**EXERCISE MATERIALS**.
____
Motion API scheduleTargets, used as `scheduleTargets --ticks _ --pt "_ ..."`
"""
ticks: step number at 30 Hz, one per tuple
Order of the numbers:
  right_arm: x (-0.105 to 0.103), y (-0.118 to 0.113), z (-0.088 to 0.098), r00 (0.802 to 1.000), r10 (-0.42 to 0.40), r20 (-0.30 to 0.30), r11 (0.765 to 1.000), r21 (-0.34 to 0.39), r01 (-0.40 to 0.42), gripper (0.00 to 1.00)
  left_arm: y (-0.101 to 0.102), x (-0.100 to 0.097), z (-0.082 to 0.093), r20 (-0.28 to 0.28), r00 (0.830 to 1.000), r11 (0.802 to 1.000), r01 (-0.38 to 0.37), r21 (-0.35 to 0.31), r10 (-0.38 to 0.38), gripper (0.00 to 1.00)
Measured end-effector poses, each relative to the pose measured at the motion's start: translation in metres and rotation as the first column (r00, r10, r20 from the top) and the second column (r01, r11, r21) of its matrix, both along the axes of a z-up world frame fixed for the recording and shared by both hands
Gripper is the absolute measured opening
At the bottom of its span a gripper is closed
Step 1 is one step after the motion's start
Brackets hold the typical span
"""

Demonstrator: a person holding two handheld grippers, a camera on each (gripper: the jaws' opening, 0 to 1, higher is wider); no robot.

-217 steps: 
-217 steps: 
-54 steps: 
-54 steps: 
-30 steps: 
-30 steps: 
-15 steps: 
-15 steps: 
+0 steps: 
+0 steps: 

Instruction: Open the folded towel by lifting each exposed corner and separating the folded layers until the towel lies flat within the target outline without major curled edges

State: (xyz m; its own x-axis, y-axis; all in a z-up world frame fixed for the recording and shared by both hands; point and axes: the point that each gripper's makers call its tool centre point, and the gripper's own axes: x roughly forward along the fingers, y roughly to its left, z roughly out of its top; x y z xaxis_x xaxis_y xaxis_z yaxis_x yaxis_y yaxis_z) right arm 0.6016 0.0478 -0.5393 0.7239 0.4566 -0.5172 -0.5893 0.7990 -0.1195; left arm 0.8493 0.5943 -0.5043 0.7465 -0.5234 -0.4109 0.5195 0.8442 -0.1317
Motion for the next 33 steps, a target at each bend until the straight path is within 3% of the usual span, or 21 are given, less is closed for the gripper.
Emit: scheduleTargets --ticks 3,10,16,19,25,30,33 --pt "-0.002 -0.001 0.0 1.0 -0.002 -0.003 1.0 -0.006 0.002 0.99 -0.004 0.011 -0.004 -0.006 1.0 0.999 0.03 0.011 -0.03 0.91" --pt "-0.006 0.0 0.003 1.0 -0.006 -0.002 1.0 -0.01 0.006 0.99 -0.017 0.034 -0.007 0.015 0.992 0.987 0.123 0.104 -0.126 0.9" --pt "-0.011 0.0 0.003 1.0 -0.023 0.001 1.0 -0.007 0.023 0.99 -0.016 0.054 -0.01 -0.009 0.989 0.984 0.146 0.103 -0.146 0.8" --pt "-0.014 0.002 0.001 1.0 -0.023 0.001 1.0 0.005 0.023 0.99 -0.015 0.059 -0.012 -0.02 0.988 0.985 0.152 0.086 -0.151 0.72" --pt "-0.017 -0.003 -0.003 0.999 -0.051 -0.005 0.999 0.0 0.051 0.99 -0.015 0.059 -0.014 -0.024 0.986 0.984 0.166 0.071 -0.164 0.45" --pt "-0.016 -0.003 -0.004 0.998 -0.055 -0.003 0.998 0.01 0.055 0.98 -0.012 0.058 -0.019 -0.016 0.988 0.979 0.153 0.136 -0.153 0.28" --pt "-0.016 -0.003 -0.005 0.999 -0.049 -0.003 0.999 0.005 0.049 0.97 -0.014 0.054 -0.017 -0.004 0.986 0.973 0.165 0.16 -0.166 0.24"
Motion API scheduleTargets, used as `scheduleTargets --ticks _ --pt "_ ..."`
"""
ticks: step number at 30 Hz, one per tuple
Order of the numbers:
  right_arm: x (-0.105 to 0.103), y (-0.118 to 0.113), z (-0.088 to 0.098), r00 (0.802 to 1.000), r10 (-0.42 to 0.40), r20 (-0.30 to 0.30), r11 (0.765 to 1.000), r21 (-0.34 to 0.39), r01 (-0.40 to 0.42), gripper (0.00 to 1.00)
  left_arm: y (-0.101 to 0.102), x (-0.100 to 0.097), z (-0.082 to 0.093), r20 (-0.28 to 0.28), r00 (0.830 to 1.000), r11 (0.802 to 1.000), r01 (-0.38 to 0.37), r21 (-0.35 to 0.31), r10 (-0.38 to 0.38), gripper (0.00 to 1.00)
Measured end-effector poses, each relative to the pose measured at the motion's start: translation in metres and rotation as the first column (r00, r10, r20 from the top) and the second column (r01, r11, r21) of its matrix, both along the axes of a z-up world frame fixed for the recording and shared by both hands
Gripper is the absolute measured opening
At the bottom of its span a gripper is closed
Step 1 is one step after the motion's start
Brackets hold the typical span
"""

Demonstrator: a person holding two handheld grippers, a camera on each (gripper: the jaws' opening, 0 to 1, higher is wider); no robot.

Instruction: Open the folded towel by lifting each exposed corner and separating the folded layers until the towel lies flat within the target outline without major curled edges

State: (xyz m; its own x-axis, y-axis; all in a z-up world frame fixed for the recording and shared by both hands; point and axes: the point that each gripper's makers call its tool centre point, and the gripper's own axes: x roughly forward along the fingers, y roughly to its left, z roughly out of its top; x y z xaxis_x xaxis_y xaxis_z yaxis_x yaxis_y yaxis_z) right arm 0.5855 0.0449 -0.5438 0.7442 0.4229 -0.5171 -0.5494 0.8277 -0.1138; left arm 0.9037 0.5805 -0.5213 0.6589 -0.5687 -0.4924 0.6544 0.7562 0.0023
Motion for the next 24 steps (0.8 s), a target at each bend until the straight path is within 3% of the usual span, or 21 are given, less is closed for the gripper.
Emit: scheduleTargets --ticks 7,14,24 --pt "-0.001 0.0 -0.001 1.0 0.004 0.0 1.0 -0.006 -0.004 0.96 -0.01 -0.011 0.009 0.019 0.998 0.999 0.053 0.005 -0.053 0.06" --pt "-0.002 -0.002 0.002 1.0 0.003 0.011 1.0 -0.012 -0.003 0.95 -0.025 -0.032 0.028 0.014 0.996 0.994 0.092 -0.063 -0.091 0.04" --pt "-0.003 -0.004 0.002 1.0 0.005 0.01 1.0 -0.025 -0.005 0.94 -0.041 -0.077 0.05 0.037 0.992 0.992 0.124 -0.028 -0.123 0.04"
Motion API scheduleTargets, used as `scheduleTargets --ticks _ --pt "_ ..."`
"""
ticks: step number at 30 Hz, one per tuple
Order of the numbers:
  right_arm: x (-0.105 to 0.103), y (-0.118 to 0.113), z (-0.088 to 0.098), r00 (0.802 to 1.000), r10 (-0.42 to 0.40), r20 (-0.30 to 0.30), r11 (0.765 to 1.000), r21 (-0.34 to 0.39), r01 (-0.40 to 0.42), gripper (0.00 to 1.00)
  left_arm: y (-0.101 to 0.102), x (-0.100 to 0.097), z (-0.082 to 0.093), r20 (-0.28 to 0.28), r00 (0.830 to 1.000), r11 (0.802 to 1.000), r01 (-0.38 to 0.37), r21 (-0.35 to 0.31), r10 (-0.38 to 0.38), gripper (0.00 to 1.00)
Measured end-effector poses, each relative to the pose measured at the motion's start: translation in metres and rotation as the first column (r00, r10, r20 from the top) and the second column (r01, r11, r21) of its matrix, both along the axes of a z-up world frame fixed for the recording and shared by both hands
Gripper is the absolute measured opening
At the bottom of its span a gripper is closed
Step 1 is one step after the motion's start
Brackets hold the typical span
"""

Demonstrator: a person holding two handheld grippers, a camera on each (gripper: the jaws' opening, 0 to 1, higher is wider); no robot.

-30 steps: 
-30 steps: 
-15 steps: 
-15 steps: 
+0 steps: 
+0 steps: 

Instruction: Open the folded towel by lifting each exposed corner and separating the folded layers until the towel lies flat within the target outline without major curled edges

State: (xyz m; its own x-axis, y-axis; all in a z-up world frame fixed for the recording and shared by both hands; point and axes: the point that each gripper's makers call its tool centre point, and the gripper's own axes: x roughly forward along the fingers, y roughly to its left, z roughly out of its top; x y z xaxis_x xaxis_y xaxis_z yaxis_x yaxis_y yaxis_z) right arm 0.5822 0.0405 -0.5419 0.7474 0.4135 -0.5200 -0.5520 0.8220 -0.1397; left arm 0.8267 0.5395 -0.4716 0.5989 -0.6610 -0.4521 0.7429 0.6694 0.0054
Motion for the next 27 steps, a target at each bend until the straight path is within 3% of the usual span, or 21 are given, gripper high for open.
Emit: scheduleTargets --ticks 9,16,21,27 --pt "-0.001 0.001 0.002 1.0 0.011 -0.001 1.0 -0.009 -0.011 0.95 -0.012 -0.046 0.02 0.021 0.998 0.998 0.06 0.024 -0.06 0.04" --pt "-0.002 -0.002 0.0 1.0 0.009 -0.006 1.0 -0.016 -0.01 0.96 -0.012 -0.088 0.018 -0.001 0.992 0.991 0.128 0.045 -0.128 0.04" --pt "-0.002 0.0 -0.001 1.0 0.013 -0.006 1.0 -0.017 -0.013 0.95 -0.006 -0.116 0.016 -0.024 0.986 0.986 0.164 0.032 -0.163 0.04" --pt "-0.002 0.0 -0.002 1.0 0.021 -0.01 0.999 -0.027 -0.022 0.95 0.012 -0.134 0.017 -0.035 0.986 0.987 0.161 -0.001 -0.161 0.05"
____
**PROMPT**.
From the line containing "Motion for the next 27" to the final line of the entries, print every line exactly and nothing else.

**PROBLEM SOLUTION**.
Motion for the next 27 steps, a target at each bend until the straight path is within 3% of the usual span, or 21 are given, gripper high for open.
Emit: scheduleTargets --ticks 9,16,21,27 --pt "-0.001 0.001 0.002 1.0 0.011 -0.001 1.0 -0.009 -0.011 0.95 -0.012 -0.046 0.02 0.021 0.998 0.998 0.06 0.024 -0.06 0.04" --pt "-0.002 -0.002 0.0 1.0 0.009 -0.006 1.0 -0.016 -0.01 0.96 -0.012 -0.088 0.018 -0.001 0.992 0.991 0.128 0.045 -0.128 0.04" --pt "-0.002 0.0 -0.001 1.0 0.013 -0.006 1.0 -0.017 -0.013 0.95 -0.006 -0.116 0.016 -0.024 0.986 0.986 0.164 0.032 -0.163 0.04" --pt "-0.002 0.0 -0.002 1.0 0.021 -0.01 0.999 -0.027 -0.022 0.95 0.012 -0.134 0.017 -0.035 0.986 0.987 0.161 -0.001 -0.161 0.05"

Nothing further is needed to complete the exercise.